Winston, yatağa uzandı. İşte şimdi, tüm bu olanların normal olmadığını kabul etmeye başlamıştı. Belki de en başından beri Laura’ya bile güvenmemesi gerekiyordu. Neden onu hastane değil de merkeze getirmişlerdi? Doktor sandığı bu insanlarda kimdi?

Laura'nın gidişinden sonra her saat başı odaya Winston'un doktor olduğunu düşündüğü beyaz önlüklü birtakım insanlar gelip gitti, serumlara iğneyle bir şey enjekte edip, gözündeki pıhtının büyüklüğünü kontrol ettiler ve Winston'a aynı soruları sorup durdular.

Winston, gittikçe güvenini kaybetmeye başlamıştı. Ona sorulan sorulara gelişigüzel cevaplar veriyor ve hissettiği şeyleri tam olarak söylemiyordu. Diğerlerinden daha cana yakın duran genç bir doktora, kaç saattir burada olduğunu sordu. Adam, neredeyse 8-9 saat olduğunu söyledi. Başka şeylerde sormak istedi ancak adam kameranın varlığını hatırlayınca sessizliğe bürünmüştü.

Buradan çıkmak ve evine gitmek istiyordu artık kör olmakta umurunda değildi. Ancak eve nasıl gidebileceğini bilmiyordu.

Gözlerini kapatıp sinirle soludu. Bunca insanın arasında bu yan etki neden onu bulmuştu. Çocukken de herkes koşup oynarken, o yaz kış demeden hasta olurdu ve oynayan çocukları pencereden izlemek zorunda kalırdı.
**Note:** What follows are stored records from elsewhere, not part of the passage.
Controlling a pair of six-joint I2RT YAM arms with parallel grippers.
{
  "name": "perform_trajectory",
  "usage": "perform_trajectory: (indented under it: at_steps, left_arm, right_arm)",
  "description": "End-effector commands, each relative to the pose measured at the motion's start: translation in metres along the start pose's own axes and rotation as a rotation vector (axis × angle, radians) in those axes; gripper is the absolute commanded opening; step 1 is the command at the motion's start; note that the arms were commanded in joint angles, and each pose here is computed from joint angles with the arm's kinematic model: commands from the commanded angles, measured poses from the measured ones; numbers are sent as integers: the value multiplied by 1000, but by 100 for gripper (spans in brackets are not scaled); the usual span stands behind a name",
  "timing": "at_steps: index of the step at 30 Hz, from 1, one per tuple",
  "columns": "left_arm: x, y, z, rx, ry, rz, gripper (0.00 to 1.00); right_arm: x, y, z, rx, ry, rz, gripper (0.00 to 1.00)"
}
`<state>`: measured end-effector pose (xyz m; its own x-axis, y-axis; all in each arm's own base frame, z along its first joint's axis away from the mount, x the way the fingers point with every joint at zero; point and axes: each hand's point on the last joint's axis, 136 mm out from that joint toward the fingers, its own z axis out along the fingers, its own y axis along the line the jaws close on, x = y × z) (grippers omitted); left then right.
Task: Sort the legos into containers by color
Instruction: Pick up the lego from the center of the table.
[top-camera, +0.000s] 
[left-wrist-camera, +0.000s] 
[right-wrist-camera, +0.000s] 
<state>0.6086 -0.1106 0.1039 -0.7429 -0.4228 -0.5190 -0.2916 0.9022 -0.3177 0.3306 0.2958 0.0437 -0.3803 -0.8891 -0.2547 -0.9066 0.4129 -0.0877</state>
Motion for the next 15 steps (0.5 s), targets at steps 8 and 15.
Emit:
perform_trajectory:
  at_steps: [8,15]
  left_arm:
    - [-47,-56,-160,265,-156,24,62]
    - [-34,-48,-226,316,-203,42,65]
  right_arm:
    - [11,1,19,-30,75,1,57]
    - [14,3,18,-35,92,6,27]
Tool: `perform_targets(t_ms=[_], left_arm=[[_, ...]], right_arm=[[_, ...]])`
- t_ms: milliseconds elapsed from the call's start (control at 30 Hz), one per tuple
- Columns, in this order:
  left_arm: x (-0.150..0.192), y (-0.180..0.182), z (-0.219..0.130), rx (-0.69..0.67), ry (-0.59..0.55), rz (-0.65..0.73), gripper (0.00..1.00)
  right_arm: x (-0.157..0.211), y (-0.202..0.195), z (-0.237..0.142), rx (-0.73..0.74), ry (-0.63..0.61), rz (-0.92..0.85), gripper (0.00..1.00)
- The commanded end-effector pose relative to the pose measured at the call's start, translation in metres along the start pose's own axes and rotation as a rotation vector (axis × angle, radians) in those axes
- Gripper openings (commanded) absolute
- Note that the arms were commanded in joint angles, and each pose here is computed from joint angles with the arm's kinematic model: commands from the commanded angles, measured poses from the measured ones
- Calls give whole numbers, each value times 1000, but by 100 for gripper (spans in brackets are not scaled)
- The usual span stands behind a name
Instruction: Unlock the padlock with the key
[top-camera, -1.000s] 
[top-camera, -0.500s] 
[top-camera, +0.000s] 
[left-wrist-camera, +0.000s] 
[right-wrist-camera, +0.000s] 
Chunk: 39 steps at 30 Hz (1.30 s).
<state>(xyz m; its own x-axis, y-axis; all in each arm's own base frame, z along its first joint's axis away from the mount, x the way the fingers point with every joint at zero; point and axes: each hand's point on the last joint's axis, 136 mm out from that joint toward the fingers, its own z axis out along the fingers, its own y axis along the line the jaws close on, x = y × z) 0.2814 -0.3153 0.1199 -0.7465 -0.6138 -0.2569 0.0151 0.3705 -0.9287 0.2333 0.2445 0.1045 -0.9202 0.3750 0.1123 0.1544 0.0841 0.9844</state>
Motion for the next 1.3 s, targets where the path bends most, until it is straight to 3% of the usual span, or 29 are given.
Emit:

Herkes hayatına kaldığı yerden devam ederken o ise burada yatıp hiç bilmediği bir hastalıkla mücadele etmek zorundaydı. Telefonu da yoktu, belki Tom onu arayabilir veya merak edebilirdi. Bu söylediğine kendisi bile inanmamıştı, onu arayacak veya merak edecek kimse yoktu. Daha masasında bitirmesi gereken onca evrak ve belge duruyordu. Oysa burada daha ne kadar kalacaktı, eve ya da işe gidebilecek miydi?

“Ahhh.” diye bir çığlık duymasıyla yatağında korkuyla doğruldu. Koridordan bir adamın bağrışları ve inleyişleri duyuluyordu. Bir sürü ayak sesi koridoru doldurmuştu ve bir hareketlilik olduğu belliydi.

“Bırakın, beni sizi aptal herifler, bırakın yoksa hepinizi öldürürüm.” diye bağırıyordu güçlü bir erkek sesi.

Winston, kamerayı görmezden gelerek ayağa kalkmaya çalıştı ve serumunu da çekiştirerek, kuş gözüyle yan yan yürüyüp kapıya geldi. Büyük bir yavaşlıkla kapıyı araladı, çaprazında bir odanın ışığının yandığını ve içeriye doktor önlüklü insanların girip çıktığını gördü. İçerideki erkek hasta durmadan bağırıyor ve Winston’un daha önce duymadığı küfürleri sıralıyordu.

Winston, korkarak kapıyı kapattı, gözünün izin verdiği ölçüde bir hızla serumunu yerleştirip yatağa uzandı. Kamerada onu izleyen insanlar olduğunu düşünse de o yöne bakmamaya gayret ederek koridordaki sesleri dinlemeye çalıştı.

İşte şimdi ne hissetmesi gerektiğini bilmiyordu. Demek ki, onun gibi yan etkiye yakalanan başka biri daha vardı veya birileri. Bu bilgiye sevinse mi yoksa üzülse mi bilemiyordu. Başka birilerinin olması içten içe ona yalnız olmadığını hissettirse de bir yandan da bunun tedavi edilmez bir hastalık olabileceğini düşününce de korkmaya başlamıştı.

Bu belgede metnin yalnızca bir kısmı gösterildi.